MANNING SQUAWKS ABOUT FEDERAL VOTE

When Preston Manning speaks, people listen, that is until they cringe.

The populist evangelical western fear-monger has the kind of voice that ranks right up there with nails on a chalkboard, and it would be a real treat to hear him and American Health Secretary Robert F. Kennedy Jr. having a conversation.  That is, of course, before your teeth started to hurt and your eyes started to bleed.

The son of one of those strange bible-thumping preacher-premiers that only Alberta can produce, Preston seems to have picked up the Social Credit mantra of his father Ernest and carried it forward into the present day.

Many will remember Manning as the leader of the federal Reform Party, which was federal in name only, since it has at its roots the idea that Alberta, in fact the entire Canadian west, should secede from the Canadian confederation and strike off in their own direction, to be eventually swallowed up by their heroes, the Americans.  And yet he had the temerity to label the Bloc Québécois as a separatist party and railed against it having presence and votes in the Canadian House of Commons, despite Reform having 52 of its own seats in the same parliament.

Both the Bloc and Reform tore themselves away from the federal Progressive Conservative party after the departure of Brian Mulroney, which gives you a sense of the kind of coalitions that go into forming the Conservative Party, both then and now.  

It’s why they can’t win elections.

Fragmented, hostile, in-fighting, back-stabbing and fear-mongering.  And that’s just at their family caucus picnics.

Anyways, Preston came out of wherever the hell he’s been these past many years to make his offering and provide the kind of sober advice his fellow Canadians need in these difficult times, with all the optimism and inspiration of a wet burlap sack.

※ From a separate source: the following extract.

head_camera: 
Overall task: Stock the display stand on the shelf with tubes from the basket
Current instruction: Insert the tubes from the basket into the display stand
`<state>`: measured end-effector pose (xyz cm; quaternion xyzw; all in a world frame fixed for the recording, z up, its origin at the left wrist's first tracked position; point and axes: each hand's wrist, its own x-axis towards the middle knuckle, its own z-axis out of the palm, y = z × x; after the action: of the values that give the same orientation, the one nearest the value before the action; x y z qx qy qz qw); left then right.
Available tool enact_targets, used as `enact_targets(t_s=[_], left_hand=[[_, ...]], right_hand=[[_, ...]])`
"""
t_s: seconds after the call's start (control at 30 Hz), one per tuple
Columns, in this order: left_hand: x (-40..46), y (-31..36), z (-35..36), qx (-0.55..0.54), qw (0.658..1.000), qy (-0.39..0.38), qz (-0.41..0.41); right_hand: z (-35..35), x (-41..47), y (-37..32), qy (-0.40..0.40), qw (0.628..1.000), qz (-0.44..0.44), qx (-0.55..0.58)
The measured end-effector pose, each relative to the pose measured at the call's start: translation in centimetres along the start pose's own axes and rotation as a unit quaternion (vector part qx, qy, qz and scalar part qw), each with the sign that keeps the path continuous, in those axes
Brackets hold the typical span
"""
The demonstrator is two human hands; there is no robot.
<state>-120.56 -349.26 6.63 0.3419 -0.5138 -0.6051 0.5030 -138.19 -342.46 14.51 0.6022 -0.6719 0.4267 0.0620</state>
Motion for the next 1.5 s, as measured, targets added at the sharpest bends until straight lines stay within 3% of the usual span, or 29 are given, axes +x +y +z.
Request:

In his view, if Canadians elect another Liberal government, then the west, and not just Alberta, will break away from the Canadian union and go their merry way, ostensibly led by intellectual giants like himself and Alberta premier Danielle Smith.  In other words, his message to Central and Eastern Canada is to vote for the Conservatives or spark a full-on national unity crisis.

Apparently, Preston is still chuffed by his loss to Stockwell Day for leadership of the newly amalgamated Conservative/Reform movement that culminated in the Canadian Alliance.  And that had to hurt, because the whole thing was his idea, and it was adopted, yet he was swept aside by a guy who had a better voice and looked better in a wet suit.  Then both of them were shunted aside by Stephen Harper, who took the newly amalgamated Conservative Party of Canada to power in the early 2000s.  That, to Manning, was supposed to be his gig, so you can imagine how a guy who traffics in bitterness, fear, and resentment would absorb a humiliation like that.  And despite his declared fondness for “Jesus of Nazareth,” walks a different path when it comes to his rhetoric.

I know Jesus as well as Preston does, and in all of our conversations, he’s never mentioned Manning once, ever.

Manning has always appreciated all the people who thought he was the smartest person in the room, but sadly, that would be mostly himself, since people hit the exits pretty soon after he starts speaking, fearful of the glassware shattering in their hands.  Like Pierre Poilievre, he ditched his glasses for contacts, and his dress shirt for a fitted tee, but he just came out the other end looking and sounding like a differently dressed Preston Manning.  There’s a tragedy in that, where you can change how you present to the world, maybe form a good first-impression, then absolutely destroy everything by opening your mouth and making a really bad second-impression with that voice.

Preston currently heads a strategic “think tank,” maybe even a couple of those, although the oxymoron of the whole thing is inescapable.

Another Alberta politician advocating the demise of Canada.

That voice articulating those ideas.  It’s gotta be tough for him.

Lord knows it’s tough for the rest of us.